Ausverkauf an Spekulanten

Wirkliche Verbesserungen sind für Jahanshah Pakzad, Professor für Stadtgestaltung, allerdings nur durch eine Demokratisierung der Stadtplanung möglich: "Vor einigen Jahren wurde den Stadtbezirken bis hinunter zu den einzelnen Neighbourhoods mehr Selbstbestimmung eingeräumt - allerdings nur auf dem Papier. Denn die direkten Wahlen der lokalen Ratsversammlungen fanden bis heute nicht statt.“ Der Sieg der Konservativen bei den Kommunalwahlen 2003, die den heutigen Staatspräsidenten Ahmadinedschad zum Bürgermeister machten, ließ auch in der Stadtentwicklung jene Aufbruchstimmung, die unter Präsident Khatami anfänglich herrschte, abklingen - und die urbanistischen Missstände weiter bestehen. "Das grundlegende Übel ist der Ausverkauf Teherans an Investoren und Spekulanten, der 1987 unter Bürgermeister Karbastshi begann und bis heute andauert“, kritisiert Pakzad. "Dadurch verliert die Stadt mehr und mehr ihren Charakter.“ In Karbastshis Amtszeit fielen unter anderem der Bau monströser Stadtautobahnen, dem etwa ein ganzer Bezirk südlich des Bazars geopfert wurde, sowie der Bau zahlreicher, oft spekulativ errichteter Hochhäuser, die in völligem Wildwuchs traditionelle Strukturen zerstörten.

"Andererseits“, relativiert der aus Teheran stammende und heute in Wien lebende Architekt Nariman Mansouri vom Verein X-CHANGE, "sorgte Karbastshi für die Errichtung von Kulturzentren und öffentlichen Parks, wodurch auch ärmere Bezirke aufgewertet wurden.“ Kennzeichnend sei in jedem Fall seine "pragmatische“ Vorgehensweise gewesen, oft informell und an den Mühlen der Bürokratie vorbei.

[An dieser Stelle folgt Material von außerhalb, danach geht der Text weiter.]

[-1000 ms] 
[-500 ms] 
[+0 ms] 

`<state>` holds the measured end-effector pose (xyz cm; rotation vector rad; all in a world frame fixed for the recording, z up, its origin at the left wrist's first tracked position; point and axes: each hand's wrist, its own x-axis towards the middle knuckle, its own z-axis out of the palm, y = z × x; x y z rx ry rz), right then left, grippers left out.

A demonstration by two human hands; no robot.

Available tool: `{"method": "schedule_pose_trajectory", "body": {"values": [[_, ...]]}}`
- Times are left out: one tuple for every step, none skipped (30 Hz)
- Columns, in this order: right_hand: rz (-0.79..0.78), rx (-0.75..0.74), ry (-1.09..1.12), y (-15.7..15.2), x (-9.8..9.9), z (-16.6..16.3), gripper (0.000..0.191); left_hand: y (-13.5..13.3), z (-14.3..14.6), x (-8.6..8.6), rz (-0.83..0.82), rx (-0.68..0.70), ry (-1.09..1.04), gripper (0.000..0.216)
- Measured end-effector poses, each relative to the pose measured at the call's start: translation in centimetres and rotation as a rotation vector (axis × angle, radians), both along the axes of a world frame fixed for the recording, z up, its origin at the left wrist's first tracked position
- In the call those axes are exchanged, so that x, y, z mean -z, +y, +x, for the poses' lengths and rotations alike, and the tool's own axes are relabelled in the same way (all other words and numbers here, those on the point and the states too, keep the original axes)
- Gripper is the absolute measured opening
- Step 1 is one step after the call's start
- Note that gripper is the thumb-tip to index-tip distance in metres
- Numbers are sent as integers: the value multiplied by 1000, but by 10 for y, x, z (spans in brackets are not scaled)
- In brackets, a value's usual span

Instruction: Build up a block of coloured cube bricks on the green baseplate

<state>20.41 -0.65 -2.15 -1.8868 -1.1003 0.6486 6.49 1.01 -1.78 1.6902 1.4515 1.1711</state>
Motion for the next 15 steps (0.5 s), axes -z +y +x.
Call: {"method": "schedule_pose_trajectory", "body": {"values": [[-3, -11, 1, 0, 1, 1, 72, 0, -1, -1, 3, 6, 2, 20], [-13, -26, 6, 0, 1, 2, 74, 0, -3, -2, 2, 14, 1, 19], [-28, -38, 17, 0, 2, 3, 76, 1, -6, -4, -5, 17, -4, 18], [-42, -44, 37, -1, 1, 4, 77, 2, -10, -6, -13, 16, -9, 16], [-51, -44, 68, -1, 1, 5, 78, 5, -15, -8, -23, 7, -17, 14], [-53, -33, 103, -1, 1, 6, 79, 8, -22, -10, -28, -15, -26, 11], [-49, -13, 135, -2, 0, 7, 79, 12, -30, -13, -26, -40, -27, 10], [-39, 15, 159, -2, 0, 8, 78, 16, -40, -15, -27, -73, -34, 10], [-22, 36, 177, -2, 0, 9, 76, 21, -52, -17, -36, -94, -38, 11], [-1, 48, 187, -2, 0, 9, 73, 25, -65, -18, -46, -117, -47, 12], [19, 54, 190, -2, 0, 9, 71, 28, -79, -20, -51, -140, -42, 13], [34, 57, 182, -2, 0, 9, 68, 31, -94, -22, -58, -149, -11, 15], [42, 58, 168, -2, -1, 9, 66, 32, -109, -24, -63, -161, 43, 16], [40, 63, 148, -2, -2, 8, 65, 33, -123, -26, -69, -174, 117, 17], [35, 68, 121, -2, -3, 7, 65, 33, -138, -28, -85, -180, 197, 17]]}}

Dies erlaubte ihm, die im Iran übliche Vorlaufzeit von Großprojekten von durchschnittlich 14 Jahren merklich zu verkürzen, brachte aber schließlich den allmächtigen Staatsapparat gegen ihn auf: 1998 wurde der eigenwillige Kommunalpolitiker wegen "Missbrauchs öffentlicher Mittel“ und "schlechter Amtsführung“ zu fünf Jahren Haft, sechzig Peitschenhieben sowie einer hohen Geldstrafe verurteilt - und mit einem zwanzigjährigen Betätigungsverbot in öffentlichen Ämtern bestraft.